Münzwurf entscheidet über die Finalteilnahme

Italien warf Bulgarien heraus (2:3 und 2:0), um das eigene Turnier zu erreichen, die Sowjetunion bewies ihre Stärke bei dieser Veranstaltung und schaffte es auch beim dritten Versuch in die Endrunde (3:0 nach 0:23 gegen Ungarn). Und auch Weltmeister England gab sich die Ehre, nach zwei knappen Siegen über Spanien (1:0 und 2:1) wertete die erste Teilnahme einer britischen Elf den Wettbewerb kolossal auf.

Umso enttäuschender war das Niveau angesichts der Top-Besetzung in den Halbfinales. Italien und die Sowjetunion quälten sich im Dauerregen über zwei torlose Stunden hinweg und so musste der Münzwurf über die Finalteilnahme und den späteren Europameister entscheiden. Der deutsche Schiedsrichter Kurt Tschenscher spielte Schicksal und warf in den Katakomben im Beisein der Spielführer und eines UEFA-Funktionärs ein französisches Zehn-Franc-Stück aus dem Weltkriegsjahr 1916 in die Luft. Sehr zur Freude der 68.000 im Stadion von Neapel fiel die Münze auf Kopf und somit die Seite Italiens. Was andernfalls gewesen wäre, möchte man sich besser nicht ausmalen.

Die Russen jedenfalls schimpften: "Das Los bei der Europameisterschaft entscheiden zu lassen, ist ein Hohn für den Sport. In den Vorrundenspielen ist es schwer genug, in den Viertelfinals treten die Mannschaften zweimal gegeneinander an und ins Finale kommt man durch das Hochwerfen einer Münze. Das kann nicht in Ordnung sein."

Es kam immerhin nie wieder vor, ab 1976 wurden Elfmeterschießen eingeführt. Das zweite Halbfinale war auch auf schwachem Niveau, aber hier fiel wenigstens ein Tor, das Deutschlands Gruppengegner Jugoslawien ins Endspiel brachte. Dzajic traf England vier Minuten vor Schluss ins Herz, Trainer Alf Ramsey hatte eigentlich nicht weniger als den Titel erwartet: "Wir werden 1968 Europameister." Damit wurde es nun nichts mehr, zum zweiten Mal schon standen die Jugoslawen im Finale. Und wieder sollten sie nur zweiter Sieger sein.

Immerhin waren die Umstände anders als 1960, als sie in der Verlängerung unterlagen.
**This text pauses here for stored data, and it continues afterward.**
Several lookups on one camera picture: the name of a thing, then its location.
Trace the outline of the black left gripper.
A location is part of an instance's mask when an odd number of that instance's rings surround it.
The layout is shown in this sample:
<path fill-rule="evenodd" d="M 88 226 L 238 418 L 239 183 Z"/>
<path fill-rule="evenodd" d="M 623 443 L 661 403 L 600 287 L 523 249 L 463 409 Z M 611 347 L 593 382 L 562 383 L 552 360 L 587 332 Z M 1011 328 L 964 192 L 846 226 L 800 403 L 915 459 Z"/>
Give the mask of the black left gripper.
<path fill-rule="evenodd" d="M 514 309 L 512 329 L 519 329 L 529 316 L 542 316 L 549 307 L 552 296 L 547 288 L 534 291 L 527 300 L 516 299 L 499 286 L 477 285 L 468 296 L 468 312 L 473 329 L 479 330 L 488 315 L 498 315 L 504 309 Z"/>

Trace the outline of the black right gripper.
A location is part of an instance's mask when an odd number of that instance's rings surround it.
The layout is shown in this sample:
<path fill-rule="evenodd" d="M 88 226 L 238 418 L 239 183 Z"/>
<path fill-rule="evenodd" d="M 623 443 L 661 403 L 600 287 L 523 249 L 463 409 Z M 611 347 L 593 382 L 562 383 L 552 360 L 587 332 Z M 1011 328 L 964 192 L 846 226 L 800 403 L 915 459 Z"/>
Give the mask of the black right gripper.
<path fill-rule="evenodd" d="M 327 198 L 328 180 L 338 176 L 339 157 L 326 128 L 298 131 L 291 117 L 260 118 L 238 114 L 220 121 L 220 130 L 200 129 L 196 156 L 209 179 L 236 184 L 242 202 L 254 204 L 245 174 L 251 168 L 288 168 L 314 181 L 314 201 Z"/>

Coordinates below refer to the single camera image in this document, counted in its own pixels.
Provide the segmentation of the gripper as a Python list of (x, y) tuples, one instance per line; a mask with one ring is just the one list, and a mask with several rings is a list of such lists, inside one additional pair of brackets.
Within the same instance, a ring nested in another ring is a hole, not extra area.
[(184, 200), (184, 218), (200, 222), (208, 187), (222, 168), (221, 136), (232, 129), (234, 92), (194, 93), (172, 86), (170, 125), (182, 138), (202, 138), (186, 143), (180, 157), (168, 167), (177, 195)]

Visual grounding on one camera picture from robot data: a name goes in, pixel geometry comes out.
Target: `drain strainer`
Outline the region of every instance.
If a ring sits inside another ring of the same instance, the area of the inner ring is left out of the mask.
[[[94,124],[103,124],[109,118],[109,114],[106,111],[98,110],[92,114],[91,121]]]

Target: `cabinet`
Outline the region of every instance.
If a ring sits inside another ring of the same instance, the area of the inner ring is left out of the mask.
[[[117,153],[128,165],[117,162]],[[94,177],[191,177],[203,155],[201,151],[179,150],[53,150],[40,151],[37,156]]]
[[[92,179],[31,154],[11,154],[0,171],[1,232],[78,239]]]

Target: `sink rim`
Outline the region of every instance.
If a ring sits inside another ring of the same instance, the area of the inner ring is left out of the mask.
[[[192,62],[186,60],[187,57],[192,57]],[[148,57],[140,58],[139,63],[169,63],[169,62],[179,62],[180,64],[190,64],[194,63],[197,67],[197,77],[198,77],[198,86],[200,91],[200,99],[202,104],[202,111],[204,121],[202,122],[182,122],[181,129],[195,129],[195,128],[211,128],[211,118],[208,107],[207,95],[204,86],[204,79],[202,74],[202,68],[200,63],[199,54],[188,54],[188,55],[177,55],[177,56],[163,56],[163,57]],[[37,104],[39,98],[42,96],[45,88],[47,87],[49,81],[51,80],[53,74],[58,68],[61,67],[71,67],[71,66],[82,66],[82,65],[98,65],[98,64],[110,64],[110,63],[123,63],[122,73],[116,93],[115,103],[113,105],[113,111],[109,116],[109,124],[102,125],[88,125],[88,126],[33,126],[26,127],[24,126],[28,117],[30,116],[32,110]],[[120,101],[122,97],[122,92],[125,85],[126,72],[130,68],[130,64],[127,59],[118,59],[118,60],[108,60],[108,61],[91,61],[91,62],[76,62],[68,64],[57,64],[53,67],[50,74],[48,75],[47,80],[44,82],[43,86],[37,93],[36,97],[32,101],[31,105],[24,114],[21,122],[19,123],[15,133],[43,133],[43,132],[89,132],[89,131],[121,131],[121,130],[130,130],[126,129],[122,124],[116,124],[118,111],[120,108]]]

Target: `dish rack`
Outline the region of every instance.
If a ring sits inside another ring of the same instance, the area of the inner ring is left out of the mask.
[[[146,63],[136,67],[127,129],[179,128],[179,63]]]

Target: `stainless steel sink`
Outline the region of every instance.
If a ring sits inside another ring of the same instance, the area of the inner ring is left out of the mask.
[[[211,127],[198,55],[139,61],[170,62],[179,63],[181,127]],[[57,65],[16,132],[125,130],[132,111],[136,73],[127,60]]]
Jetzt war das Stadion ausverkauft, inoffiziell war von 90.000 die Rede, offiziell von 68.817, und an den Bildschirmen sahen weltweit 150 Millionen Menschen zu. Und diesmal ertrotzen sie in Rom am 9. Juni 1968 (1:1) nach 120 Minuten sogar ein Wiederholungsspiel, noch mal sollte die Münze Italien nicht zum Sieg verhelfen. Es fand bereits am nächsten Tag statt – vor nur noch halb so vielen Zuschauern. Kein Wunder, es war ein Montagabend als Italien erstmals Europameister wurde. Trainer Valcareggi schickte fünf frische Kräfte ins Spiel, die Jugoslawen nur eine – und das gab den Ausschlag. Waren sie am Vortag noch die bessere Mannschaft gewesen, die durch ein umstrittenes Freistoßtor um den Sieg gebracht worden war, hatten sie nun nicht mehr genug Kraft. Schon zur Halbzeit war im Grunde alles entschieden, Riva und Anastasi hatten für Italien getroffen. Dabei blieb es und nach dem Abpfiff des spanischen Unparteiischen Ortiz de Mendibil stürmten die begeisterten Fans den Platz. Das missfiel zwar den UEFA-Herren, doch gemessen an den Anfängen, als solche Gefühlsausbrüche ausblieben, war selbst das ein Fortschritt. Die EM hatte Laufen gelernt. Fortan liefen auch die Deutschen mit – und wie.